What you are asked to do: Please, without any pictures, transcribe the lines from the one holding "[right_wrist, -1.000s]" to the end of the listing, both ends included.
-.-.-
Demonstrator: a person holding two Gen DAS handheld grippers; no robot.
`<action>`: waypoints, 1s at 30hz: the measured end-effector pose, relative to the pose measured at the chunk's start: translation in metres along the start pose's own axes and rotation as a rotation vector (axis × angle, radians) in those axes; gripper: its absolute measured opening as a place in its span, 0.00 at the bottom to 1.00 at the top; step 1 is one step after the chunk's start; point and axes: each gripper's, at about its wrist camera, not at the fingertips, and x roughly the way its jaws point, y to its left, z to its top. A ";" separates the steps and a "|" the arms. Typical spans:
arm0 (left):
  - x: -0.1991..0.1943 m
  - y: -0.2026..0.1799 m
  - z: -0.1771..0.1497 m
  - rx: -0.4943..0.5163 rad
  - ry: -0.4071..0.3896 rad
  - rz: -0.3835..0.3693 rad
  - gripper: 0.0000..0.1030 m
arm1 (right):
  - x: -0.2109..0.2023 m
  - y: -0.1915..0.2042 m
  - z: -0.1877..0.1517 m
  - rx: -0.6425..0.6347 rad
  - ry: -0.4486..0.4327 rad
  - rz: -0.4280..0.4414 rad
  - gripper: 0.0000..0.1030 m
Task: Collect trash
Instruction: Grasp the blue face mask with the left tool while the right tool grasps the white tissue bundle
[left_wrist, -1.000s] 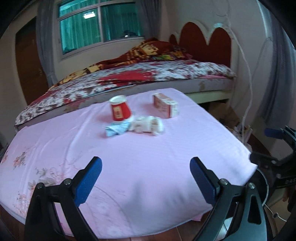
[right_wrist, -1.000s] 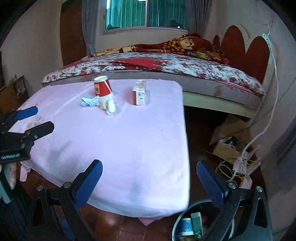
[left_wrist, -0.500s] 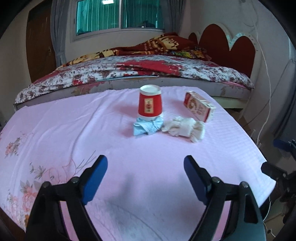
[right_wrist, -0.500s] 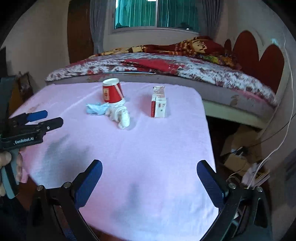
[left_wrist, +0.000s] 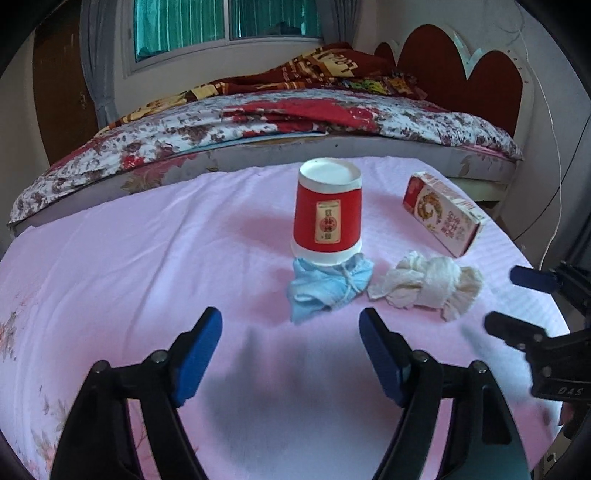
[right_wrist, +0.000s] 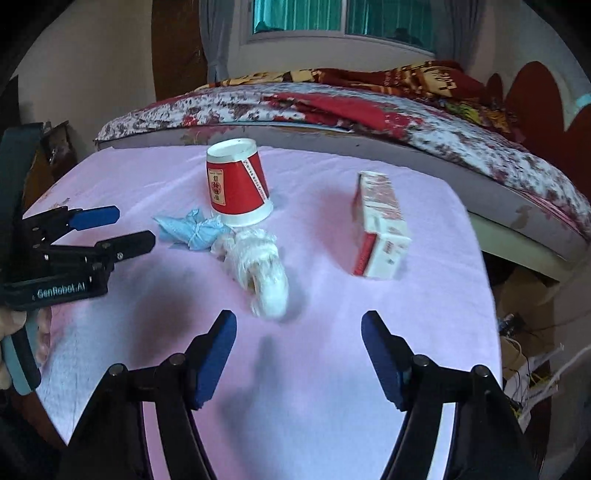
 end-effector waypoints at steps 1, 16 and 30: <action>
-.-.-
Written response:
[right_wrist, -1.000s] 
[left_wrist, -0.500s] 
[right_wrist, -0.500s] 
[left_wrist, +0.000s] 
[right_wrist, +0.000s] 
 end-effector waypoints at steps 1, 16 and 30: <action>

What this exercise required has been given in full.